What you will do:
Check every line of the material below, and show those that contain "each".

Provided material:
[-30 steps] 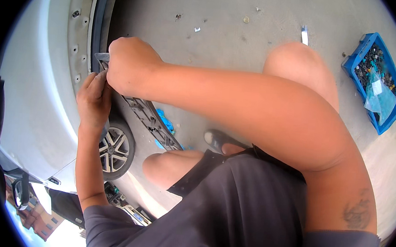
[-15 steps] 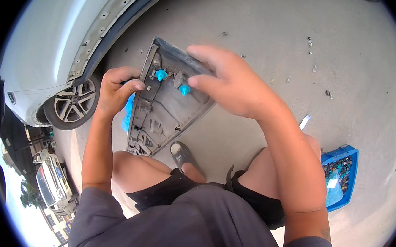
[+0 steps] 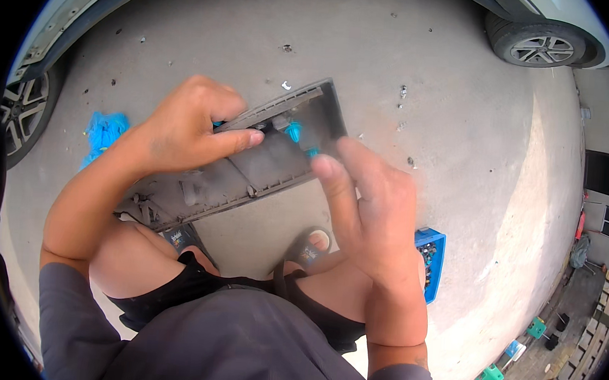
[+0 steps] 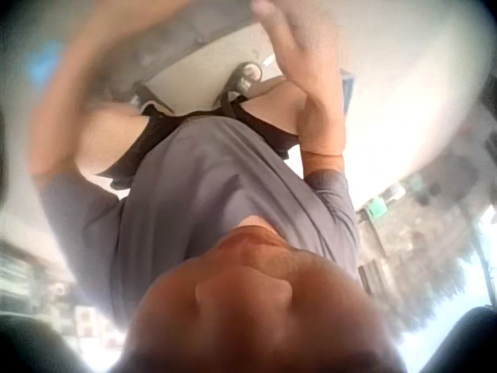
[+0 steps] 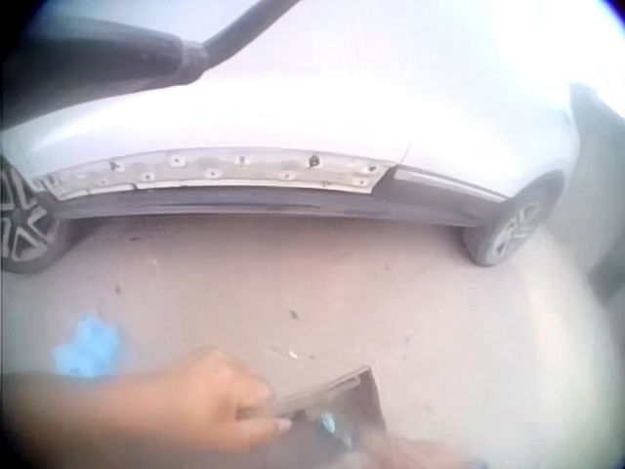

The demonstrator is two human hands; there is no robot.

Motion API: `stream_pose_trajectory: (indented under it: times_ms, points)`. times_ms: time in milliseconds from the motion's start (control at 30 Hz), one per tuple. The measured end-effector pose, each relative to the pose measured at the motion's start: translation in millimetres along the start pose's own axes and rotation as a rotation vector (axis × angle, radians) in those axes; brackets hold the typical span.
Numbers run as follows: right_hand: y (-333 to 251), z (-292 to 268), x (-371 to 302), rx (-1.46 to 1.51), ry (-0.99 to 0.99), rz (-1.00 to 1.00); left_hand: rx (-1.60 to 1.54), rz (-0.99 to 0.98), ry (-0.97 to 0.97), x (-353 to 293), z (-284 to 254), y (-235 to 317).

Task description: The person inserts blue plastic fasteners into a long gray plastic trim piece, then aligns and snaps the trim onto the lower edge of a white car bumper. The person uses a wrench to tighten a bolt near the front wheel arch.

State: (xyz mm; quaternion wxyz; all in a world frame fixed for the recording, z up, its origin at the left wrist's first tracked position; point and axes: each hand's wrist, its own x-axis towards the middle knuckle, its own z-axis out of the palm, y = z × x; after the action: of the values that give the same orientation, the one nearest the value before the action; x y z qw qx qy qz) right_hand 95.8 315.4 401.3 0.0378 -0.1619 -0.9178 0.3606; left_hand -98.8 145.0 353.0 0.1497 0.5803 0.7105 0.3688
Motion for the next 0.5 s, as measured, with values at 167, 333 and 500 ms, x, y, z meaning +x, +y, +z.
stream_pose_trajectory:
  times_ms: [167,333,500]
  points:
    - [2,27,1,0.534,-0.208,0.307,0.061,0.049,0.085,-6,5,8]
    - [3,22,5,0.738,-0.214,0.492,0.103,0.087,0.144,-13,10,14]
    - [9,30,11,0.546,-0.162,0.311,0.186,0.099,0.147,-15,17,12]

Written solution:
Motion API: `stream_pose_trajectory: (indented under it: times_ms, points)`. times_ms: time in milliseconds from the motion's start (control at 30 Hz), one per tuple. The measured end-effector pose, each relative to the pose measured at the motion's start: translation in millimetres along the start pose's own axes and rotation as a rotation vector (axis × angle, radians) in those axes; brackets hold the typical span.
State: (xyz mm; quaternion wxyz; all in a world frame fixed for the recording, z up, its origin at the left wrist's first tracked position; point and axes: each hand's wrist, its own x-axis towards the middle knuckle, its own z-axis out of the palm, y = z × x; after the action: of the values that give the same orientation, the one nearest the value before the action; x y z qw qx qy qz) right_hand 95.8 315.4 401.3 0.0378 -0.1619 -0.9178 0.3606; left_hand -98.8 145.0 353.0 0.1497 0.5803 0.7105 0.3688

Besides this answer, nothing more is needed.